Finding names in R packages which could be domain names (using rvest and the tidyverse)

Introduction

Twitter likes to turn things which look like URLs into URLS.

I tweeted some rstats code last week and twitter decided that seq.int was actually http://seq.int.

According to wikipedia, the .int TLD has the “strictest application policies of all TLDs”, so there’s no chance of registering that particular domain.

Out of the other standard R packages in base in the tidyverse, which ones could be domain names?

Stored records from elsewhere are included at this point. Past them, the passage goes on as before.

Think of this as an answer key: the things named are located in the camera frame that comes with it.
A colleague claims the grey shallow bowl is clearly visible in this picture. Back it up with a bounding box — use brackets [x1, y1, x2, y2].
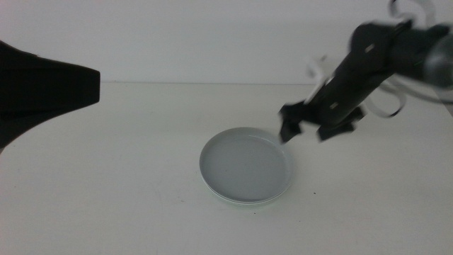
[198, 126, 295, 204]

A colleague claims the white shallow bowl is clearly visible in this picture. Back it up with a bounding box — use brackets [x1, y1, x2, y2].
[202, 175, 294, 206]

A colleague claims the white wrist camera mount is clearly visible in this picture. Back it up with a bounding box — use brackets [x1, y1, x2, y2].
[304, 54, 336, 104]

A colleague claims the white flat cable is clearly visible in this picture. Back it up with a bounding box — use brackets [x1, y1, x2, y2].
[362, 0, 453, 118]

Valid Top Level Domains (TLDs)

According to wikipedia the list changes frequently, so I’m just going to grab them today as a snapshot in time.

library(tidyverse)
library(xml2)
library(rvest)

#-----------------------------------------------------------------------------
# - Read in HTML
# - Extract tables with TLDs
#
# - https://en.wikipedia.org/wiki/List_of_Internet_top-level_domains
#-----------------------------------------------------------------------------
html   <- xml2::read_html("../../static/img/TLDs/List_of_Internet_top-level_domains")
tables <- rvest::html_nodes(html, 'table')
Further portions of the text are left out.